# Excerpts from a dataset:
====

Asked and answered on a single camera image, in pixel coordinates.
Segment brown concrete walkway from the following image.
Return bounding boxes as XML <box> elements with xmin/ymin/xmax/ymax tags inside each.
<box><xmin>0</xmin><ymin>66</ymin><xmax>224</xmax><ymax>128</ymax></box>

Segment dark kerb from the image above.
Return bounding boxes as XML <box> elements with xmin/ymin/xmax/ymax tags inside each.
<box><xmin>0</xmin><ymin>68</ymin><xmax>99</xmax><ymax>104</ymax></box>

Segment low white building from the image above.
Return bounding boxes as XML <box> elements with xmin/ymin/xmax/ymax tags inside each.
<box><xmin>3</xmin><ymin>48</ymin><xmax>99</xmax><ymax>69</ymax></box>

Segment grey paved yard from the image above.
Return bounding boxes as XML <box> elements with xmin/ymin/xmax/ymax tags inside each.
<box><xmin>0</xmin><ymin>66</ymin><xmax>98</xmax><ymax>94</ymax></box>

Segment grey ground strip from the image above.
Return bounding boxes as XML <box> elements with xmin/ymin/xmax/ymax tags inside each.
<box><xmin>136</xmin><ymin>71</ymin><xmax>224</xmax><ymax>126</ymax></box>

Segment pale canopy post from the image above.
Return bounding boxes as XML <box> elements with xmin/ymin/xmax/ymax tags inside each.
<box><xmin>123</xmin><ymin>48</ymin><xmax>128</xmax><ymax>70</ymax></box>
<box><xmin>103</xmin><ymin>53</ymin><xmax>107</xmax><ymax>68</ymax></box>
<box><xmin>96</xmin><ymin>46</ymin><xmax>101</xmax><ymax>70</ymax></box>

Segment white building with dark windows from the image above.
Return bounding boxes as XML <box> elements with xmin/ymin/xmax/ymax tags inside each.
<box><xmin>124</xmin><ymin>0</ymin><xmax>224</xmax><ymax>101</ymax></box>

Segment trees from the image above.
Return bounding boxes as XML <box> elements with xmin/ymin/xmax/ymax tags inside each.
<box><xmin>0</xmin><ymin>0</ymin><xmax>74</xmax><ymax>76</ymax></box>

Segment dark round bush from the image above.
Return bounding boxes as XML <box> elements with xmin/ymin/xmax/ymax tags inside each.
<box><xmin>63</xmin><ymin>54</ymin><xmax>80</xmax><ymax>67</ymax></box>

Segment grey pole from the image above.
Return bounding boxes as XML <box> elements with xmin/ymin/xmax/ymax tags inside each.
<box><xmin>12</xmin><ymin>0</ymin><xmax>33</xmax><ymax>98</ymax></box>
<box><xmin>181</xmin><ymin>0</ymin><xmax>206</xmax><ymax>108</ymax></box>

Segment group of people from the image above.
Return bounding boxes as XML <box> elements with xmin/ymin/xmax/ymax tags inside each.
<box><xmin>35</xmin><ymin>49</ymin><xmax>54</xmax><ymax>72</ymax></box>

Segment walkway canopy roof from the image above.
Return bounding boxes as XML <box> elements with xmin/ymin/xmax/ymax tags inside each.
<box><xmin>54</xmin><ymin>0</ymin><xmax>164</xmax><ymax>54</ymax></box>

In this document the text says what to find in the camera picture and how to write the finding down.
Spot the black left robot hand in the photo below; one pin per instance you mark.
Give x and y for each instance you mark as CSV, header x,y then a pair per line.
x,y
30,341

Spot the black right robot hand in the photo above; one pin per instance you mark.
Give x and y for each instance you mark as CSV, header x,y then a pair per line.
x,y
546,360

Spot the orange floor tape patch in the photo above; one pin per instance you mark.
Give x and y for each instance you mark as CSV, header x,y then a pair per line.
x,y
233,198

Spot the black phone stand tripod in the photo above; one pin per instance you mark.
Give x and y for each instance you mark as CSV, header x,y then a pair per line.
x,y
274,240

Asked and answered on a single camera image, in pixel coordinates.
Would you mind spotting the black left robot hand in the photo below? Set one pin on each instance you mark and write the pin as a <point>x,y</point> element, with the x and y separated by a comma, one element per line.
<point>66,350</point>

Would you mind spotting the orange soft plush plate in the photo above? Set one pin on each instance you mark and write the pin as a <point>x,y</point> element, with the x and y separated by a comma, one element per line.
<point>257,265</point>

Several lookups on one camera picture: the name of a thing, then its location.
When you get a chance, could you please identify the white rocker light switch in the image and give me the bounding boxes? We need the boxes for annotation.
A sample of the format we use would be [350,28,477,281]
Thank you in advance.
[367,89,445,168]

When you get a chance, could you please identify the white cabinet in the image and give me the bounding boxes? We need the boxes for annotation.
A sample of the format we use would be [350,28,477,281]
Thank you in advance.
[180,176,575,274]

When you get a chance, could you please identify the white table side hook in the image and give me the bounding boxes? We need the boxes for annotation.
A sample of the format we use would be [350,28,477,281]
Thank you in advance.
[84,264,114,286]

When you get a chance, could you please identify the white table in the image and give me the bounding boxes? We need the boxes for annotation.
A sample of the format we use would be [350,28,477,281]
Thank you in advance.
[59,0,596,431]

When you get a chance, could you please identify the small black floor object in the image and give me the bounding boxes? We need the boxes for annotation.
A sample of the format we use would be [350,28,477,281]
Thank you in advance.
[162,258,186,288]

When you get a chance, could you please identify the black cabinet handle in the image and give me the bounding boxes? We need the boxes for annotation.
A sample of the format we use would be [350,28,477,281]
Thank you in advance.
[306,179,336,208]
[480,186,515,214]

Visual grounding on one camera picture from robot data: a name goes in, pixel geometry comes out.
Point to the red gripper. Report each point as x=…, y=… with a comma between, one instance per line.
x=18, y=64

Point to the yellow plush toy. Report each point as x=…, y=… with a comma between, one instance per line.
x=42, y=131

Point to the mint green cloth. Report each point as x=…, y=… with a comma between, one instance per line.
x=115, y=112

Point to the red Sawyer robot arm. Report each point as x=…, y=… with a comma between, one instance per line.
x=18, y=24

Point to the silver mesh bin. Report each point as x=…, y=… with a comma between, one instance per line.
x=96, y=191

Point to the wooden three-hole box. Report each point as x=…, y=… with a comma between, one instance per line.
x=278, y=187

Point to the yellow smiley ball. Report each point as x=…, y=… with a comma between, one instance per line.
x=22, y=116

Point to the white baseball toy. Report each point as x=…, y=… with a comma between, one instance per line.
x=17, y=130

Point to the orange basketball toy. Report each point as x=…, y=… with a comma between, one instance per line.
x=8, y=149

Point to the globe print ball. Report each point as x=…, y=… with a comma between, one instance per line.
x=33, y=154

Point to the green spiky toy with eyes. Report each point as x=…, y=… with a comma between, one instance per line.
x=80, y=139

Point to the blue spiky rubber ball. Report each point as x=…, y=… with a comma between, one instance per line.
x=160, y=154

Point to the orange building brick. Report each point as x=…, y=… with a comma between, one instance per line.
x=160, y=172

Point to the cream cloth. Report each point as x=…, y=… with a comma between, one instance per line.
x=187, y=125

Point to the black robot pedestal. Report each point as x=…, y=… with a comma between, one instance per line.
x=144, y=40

====

# Task description:
Restate the entries above. Match them exactly.

# Answer to this task:
Asked and answered on a single camera image, in pixel coordinates.
Segment brown concrete walkway from the following image.
Return bounding boxes as XML <box> elements with xmin/ymin/xmax/ymax tags inside each.
<box><xmin>0</xmin><ymin>66</ymin><xmax>224</xmax><ymax>128</ymax></box>

Segment dark kerb from the image above.
Return bounding boxes as XML <box> elements with xmin/ymin/xmax/ymax tags inside each.
<box><xmin>0</xmin><ymin>68</ymin><xmax>99</xmax><ymax>104</ymax></box>

Segment low white building from the image above.
Return bounding boxes as XML <box> elements with xmin/ymin/xmax/ymax tags inside each.
<box><xmin>3</xmin><ymin>48</ymin><xmax>99</xmax><ymax>69</ymax></box>

Segment grey paved yard from the image above.
Return bounding boxes as XML <box> elements with xmin/ymin/xmax/ymax tags inside each.
<box><xmin>0</xmin><ymin>66</ymin><xmax>98</xmax><ymax>94</ymax></box>

Segment grey ground strip from the image above.
Return bounding boxes as XML <box> elements with xmin/ymin/xmax/ymax tags inside each.
<box><xmin>136</xmin><ymin>71</ymin><xmax>224</xmax><ymax>126</ymax></box>

Segment pale canopy post from the image above.
Return bounding boxes as XML <box> elements with xmin/ymin/xmax/ymax tags inside each.
<box><xmin>123</xmin><ymin>48</ymin><xmax>128</xmax><ymax>70</ymax></box>
<box><xmin>103</xmin><ymin>53</ymin><xmax>107</xmax><ymax>68</ymax></box>
<box><xmin>96</xmin><ymin>46</ymin><xmax>101</xmax><ymax>70</ymax></box>

Segment white building with dark windows from the image above.
Return bounding boxes as XML <box> elements with xmin/ymin/xmax/ymax tags inside each.
<box><xmin>124</xmin><ymin>0</ymin><xmax>224</xmax><ymax>101</ymax></box>

Segment trees from the image above.
Return bounding boxes as XML <box> elements with xmin/ymin/xmax/ymax tags inside each.
<box><xmin>0</xmin><ymin>0</ymin><xmax>74</xmax><ymax>76</ymax></box>

Segment dark round bush from the image above.
Return bounding boxes as XML <box> elements with xmin/ymin/xmax/ymax tags inside each.
<box><xmin>63</xmin><ymin>54</ymin><xmax>80</xmax><ymax>67</ymax></box>

Segment grey pole from the image above.
Return bounding boxes as XML <box> elements with xmin/ymin/xmax/ymax tags inside each.
<box><xmin>12</xmin><ymin>0</ymin><xmax>33</xmax><ymax>98</ymax></box>
<box><xmin>181</xmin><ymin>0</ymin><xmax>206</xmax><ymax>108</ymax></box>

Segment group of people from the image above.
Return bounding boxes as XML <box> elements with xmin/ymin/xmax/ymax tags inside each.
<box><xmin>35</xmin><ymin>49</ymin><xmax>54</xmax><ymax>72</ymax></box>

Segment walkway canopy roof from the image above.
Return bounding boxes as XML <box> elements with xmin/ymin/xmax/ymax tags inside each.
<box><xmin>54</xmin><ymin>0</ymin><xmax>164</xmax><ymax>54</ymax></box>

In this document the text says what to find in the camera picture and how to write the finding down.
Spot the black left robot hand in the photo below; one pin per instance you mark.
Give x and y for each instance you mark as CSV, header x,y then a pair per line.
x,y
30,341

Spot the black right robot hand in the photo above; one pin per instance you mark.
Give x and y for each instance you mark as CSV, header x,y then a pair per line.
x,y
546,360

Spot the orange floor tape patch in the photo above; one pin per instance you mark.
Give x and y for each instance you mark as CSV, header x,y then a pair per line.
x,y
233,198

Spot the black phone stand tripod in the photo above; one pin per instance you mark.
Give x and y for each instance you mark as CSV, header x,y then a pair per line.
x,y
274,240

Asked and answered on a single camera image, in pixel coordinates.
Would you mind spotting the black left robot hand in the photo below? Set one pin on each instance you mark and write the pin as a <point>x,y</point> element, with the x and y separated by a comma, one element per line.
<point>66,350</point>

Would you mind spotting the orange soft plush plate in the photo above? Set one pin on each instance you mark and write the pin as a <point>x,y</point> element, with the x and y separated by a comma, one element per line.
<point>257,265</point>

Several lookups on one camera picture: the name of a thing, then its location.
When you get a chance, could you please identify the white rocker light switch in the image and give me the bounding boxes? We need the boxes for annotation.
A sample of the format we use would be [350,28,477,281]
Thank you in advance.
[367,89,445,168]

When you get a chance, could you please identify the white cabinet in the image and give me the bounding boxes? We need the boxes for annotation.
A sample of the format we use would be [350,28,477,281]
Thank you in advance.
[180,176,575,274]

When you get a chance, could you please identify the white table side hook in the image and give me the bounding boxes? We need the boxes for annotation.
A sample of the format we use would be [350,28,477,281]
Thank you in advance.
[84,264,114,286]

When you get a chance, could you please identify the white table in the image and give me the bounding boxes? We need the boxes for annotation.
A sample of the format we use would be [350,28,477,281]
Thank you in advance.
[59,0,596,431]

When you get a chance, could you please identify the small black floor object in the image and give me the bounding boxes? We need the boxes for annotation.
A sample of the format we use would be [350,28,477,281]
Thank you in advance.
[162,258,186,288]

When you get a chance, could you please identify the black cabinet handle in the image and give me the bounding boxes? We need the boxes for annotation.
A sample of the format we use would be [350,28,477,281]
Thank you in advance.
[306,179,336,208]
[480,186,515,214]

Visual grounding on one camera picture from robot data: a name goes in, pixel geometry comes out.
Point to the red gripper. Report each point as x=…, y=… with a comma between, one instance per line.
x=18, y=64

Point to the yellow plush toy. Report each point as x=…, y=… with a comma between, one instance per line.
x=42, y=131

Point to the mint green cloth. Report each point as x=…, y=… with a comma between, one instance per line.
x=115, y=112

Point to the red Sawyer robot arm. Report each point as x=…, y=… with a comma between, one instance per line.
x=18, y=24

Point to the silver mesh bin. Report each point as x=…, y=… with a comma between, one instance per line.
x=96, y=191

Point to the wooden three-hole box. Report each point as x=…, y=… with a comma between, one instance per line.
x=278, y=187

Point to the yellow smiley ball. Report each point as x=…, y=… with a comma between, one instance per line.
x=22, y=116

Point to the white baseball toy. Report each point as x=…, y=… with a comma between, one instance per line.
x=17, y=130

Point to the orange basketball toy. Report each point as x=…, y=… with a comma between, one instance per line.
x=8, y=149

Point to the globe print ball. Report each point as x=…, y=… with a comma between, one instance per line.
x=33, y=154

Point to the green spiky toy with eyes. Report each point as x=…, y=… with a comma between, one instance per line.
x=80, y=139

Point to the blue spiky rubber ball. Report each point as x=…, y=… with a comma between, one instance per line.
x=160, y=154

Point to the orange building brick. Report each point as x=…, y=… with a comma between, one instance per line.
x=160, y=172

Point to the cream cloth. Report each point as x=…, y=… with a comma between, one instance per line.
x=187, y=125

Point to the black robot pedestal. Report each point as x=…, y=… with a comma between, one instance per line.
x=144, y=40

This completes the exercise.